Exercise prompt: Write out the data exactly from its first line onward, ending with the line in which "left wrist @" appears.
· · · · ·
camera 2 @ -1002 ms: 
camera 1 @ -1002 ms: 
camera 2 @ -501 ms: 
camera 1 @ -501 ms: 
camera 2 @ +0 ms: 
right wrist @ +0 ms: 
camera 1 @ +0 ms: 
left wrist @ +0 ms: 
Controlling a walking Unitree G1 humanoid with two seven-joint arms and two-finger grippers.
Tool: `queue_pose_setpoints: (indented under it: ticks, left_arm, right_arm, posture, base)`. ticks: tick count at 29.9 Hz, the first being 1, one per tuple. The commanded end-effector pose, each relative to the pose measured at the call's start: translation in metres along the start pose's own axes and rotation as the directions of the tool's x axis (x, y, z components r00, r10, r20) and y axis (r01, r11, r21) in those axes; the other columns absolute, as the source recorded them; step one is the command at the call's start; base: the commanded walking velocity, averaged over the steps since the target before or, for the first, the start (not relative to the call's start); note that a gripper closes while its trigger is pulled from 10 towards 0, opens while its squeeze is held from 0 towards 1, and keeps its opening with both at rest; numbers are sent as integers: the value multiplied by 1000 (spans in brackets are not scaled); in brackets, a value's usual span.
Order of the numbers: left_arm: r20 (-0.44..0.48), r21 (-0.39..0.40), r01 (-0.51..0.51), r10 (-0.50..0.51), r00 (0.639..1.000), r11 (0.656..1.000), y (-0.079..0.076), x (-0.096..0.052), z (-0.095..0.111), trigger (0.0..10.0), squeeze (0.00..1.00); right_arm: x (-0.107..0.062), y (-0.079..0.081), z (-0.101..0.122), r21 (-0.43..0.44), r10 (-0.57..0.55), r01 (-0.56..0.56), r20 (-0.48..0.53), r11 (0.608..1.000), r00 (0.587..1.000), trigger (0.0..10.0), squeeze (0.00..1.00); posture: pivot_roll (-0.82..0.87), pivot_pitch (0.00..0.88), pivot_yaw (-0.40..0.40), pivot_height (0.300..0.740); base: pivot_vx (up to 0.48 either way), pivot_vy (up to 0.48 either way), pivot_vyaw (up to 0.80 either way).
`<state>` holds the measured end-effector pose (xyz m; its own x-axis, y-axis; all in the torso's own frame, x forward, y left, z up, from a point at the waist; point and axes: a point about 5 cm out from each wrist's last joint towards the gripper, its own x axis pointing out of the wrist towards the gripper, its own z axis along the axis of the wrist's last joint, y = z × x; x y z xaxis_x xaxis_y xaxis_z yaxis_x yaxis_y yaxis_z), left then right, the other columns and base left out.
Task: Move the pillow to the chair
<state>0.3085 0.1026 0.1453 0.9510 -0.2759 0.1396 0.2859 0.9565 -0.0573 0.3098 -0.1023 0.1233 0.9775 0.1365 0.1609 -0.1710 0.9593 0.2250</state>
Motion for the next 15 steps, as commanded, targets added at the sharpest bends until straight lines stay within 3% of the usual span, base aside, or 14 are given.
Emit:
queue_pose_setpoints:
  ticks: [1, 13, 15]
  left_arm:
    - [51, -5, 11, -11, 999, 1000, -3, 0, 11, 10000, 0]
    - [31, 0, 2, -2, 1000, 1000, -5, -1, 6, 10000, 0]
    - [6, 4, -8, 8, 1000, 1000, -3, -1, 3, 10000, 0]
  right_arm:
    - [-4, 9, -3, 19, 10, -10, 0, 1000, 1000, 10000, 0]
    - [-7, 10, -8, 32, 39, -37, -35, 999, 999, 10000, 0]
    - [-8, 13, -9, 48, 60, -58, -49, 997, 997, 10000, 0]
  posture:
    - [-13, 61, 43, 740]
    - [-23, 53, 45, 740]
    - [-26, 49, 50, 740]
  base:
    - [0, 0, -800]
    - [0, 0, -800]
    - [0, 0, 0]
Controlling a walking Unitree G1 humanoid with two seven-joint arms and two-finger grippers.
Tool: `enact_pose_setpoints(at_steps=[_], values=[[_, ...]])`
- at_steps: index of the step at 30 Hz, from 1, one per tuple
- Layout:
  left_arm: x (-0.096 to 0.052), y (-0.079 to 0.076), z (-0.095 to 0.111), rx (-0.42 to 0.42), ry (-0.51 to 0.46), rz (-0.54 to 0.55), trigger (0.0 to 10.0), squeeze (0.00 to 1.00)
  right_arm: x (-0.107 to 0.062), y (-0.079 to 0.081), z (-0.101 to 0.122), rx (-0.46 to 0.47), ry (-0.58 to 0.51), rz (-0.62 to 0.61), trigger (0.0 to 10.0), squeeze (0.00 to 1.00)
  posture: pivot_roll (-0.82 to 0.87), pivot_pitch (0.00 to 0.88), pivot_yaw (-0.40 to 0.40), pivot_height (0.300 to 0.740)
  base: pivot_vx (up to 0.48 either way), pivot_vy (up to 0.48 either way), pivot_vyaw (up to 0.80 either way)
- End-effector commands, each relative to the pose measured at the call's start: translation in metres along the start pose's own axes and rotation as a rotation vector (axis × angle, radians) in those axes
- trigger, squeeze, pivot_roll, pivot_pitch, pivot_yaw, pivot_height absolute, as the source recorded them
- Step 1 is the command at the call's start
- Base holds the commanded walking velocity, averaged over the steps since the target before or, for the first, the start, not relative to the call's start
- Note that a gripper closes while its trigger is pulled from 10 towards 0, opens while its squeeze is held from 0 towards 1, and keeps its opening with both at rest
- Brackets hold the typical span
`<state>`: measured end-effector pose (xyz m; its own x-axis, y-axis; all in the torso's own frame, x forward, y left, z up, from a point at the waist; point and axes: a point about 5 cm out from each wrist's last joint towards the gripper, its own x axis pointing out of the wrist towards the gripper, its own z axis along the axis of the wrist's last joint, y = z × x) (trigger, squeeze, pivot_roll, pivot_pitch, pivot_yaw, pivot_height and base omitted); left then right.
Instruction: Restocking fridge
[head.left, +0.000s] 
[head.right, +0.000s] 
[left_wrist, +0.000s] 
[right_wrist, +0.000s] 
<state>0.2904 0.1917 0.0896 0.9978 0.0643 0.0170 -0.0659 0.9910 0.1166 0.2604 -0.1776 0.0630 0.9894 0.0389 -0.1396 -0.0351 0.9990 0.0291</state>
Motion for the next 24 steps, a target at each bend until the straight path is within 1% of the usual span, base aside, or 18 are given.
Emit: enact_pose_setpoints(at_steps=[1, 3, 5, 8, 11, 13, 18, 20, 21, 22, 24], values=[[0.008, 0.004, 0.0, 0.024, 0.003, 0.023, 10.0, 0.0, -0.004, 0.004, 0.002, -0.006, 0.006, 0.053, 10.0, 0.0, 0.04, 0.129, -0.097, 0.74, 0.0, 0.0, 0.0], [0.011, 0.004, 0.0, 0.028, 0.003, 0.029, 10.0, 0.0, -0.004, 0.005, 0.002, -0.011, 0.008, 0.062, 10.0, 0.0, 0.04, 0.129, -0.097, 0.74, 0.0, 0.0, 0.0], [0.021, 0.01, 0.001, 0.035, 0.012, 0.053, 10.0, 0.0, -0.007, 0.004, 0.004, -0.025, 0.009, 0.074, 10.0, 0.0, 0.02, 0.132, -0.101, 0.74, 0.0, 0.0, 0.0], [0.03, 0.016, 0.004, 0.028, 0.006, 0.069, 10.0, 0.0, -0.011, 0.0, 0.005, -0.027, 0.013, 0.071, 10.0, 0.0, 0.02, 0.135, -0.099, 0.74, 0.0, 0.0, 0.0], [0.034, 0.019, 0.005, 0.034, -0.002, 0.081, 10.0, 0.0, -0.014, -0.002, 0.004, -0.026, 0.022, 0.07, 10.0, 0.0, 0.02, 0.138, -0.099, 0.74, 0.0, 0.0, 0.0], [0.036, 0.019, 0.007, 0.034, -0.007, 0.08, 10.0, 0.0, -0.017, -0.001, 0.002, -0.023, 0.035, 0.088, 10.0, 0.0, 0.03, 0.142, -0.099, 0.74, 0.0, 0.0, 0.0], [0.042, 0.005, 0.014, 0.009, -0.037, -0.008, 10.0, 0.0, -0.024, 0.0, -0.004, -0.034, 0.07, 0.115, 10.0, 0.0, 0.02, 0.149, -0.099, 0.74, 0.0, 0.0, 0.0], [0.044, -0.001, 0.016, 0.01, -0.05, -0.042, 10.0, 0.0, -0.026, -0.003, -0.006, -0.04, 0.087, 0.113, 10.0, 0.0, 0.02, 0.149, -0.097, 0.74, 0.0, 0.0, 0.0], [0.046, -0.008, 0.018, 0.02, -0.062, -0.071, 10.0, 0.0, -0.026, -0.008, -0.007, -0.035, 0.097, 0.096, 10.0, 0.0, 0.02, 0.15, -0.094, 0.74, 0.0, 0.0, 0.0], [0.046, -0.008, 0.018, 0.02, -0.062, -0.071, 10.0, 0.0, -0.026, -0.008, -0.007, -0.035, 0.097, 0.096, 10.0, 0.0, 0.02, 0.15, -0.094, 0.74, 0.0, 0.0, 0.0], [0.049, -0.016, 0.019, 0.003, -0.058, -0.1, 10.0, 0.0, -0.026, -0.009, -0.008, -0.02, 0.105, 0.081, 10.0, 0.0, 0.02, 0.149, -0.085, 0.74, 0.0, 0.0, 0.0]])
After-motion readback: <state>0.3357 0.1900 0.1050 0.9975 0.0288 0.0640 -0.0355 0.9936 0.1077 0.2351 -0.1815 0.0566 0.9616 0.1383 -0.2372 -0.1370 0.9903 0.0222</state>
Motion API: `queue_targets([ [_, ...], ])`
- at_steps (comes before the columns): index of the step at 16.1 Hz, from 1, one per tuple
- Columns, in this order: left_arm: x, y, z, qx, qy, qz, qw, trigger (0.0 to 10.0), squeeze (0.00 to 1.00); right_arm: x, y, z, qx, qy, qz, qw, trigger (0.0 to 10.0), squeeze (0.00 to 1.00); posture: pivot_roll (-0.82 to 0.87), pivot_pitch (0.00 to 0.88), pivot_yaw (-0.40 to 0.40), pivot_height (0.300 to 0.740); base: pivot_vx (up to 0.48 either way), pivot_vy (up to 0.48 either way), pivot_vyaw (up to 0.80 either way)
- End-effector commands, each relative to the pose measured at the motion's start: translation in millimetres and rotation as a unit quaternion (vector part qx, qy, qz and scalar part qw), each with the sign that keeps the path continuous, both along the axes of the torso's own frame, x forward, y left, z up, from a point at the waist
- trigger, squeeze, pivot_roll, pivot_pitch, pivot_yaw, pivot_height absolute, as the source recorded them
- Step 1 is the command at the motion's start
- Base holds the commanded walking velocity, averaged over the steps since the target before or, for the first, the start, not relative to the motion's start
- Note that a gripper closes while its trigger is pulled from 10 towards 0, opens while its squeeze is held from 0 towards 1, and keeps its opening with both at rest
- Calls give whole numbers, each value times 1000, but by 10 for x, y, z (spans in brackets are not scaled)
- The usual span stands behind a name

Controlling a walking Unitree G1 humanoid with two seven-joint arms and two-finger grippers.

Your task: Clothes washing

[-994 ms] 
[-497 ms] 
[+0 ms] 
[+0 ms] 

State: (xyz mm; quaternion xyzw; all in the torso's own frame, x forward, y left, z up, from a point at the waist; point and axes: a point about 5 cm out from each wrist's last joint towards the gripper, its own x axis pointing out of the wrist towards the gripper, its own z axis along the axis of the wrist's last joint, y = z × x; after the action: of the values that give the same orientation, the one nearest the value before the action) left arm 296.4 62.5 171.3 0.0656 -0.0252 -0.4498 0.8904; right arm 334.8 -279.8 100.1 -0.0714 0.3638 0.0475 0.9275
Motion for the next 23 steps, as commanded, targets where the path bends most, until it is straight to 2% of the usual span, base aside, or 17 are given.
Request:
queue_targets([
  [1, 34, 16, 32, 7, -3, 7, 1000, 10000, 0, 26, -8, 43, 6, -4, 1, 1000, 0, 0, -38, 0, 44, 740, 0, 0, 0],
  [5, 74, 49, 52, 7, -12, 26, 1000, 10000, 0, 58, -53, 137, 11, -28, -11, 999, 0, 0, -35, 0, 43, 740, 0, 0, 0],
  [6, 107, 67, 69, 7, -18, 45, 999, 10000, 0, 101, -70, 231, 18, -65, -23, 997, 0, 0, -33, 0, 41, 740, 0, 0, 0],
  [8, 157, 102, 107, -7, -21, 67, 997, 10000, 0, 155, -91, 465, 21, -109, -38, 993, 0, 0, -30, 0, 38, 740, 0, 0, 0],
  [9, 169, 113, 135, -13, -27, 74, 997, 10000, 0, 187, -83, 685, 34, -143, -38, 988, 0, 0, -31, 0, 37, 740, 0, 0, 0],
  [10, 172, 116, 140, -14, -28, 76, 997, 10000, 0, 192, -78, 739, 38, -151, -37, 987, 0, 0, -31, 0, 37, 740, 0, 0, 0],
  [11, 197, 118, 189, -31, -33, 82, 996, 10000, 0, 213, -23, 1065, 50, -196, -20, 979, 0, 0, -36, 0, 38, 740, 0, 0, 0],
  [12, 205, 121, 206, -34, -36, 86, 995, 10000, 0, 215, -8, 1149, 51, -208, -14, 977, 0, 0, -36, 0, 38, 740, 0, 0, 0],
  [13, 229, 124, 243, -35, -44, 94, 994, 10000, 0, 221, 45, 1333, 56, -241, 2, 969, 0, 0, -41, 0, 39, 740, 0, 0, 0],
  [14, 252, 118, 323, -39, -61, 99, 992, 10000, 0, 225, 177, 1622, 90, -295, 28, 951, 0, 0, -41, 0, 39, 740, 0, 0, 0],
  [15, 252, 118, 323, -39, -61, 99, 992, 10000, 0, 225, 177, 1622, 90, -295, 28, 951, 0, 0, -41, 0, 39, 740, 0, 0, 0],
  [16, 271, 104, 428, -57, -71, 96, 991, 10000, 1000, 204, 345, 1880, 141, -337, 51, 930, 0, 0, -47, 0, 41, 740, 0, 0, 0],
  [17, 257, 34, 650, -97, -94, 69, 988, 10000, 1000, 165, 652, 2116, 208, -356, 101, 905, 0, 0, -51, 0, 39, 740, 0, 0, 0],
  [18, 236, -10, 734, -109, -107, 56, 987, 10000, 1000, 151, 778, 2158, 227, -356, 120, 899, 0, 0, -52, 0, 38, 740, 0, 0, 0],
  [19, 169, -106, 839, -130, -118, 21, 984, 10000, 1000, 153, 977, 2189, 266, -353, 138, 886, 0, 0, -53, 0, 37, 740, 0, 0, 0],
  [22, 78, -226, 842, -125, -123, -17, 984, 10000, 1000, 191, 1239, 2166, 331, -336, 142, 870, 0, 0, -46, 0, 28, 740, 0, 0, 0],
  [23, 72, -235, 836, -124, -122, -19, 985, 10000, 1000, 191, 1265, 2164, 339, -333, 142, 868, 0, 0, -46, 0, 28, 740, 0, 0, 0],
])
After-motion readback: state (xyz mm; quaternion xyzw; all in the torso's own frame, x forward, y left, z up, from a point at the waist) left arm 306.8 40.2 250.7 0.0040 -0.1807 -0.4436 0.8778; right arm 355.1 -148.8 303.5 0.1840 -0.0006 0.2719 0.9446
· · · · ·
Written answer:
camera 2 @ -1002 ms: 
camera 1 @ -1002 ms: 
camera 2 @ -501 ms: 
camera 1 @ -501 ms: 
camera 2 @ +0 ms: 
right wrist @ +0 ms: 
camera 1 @ +0 ms: 
left wrist @ +0 ms: 

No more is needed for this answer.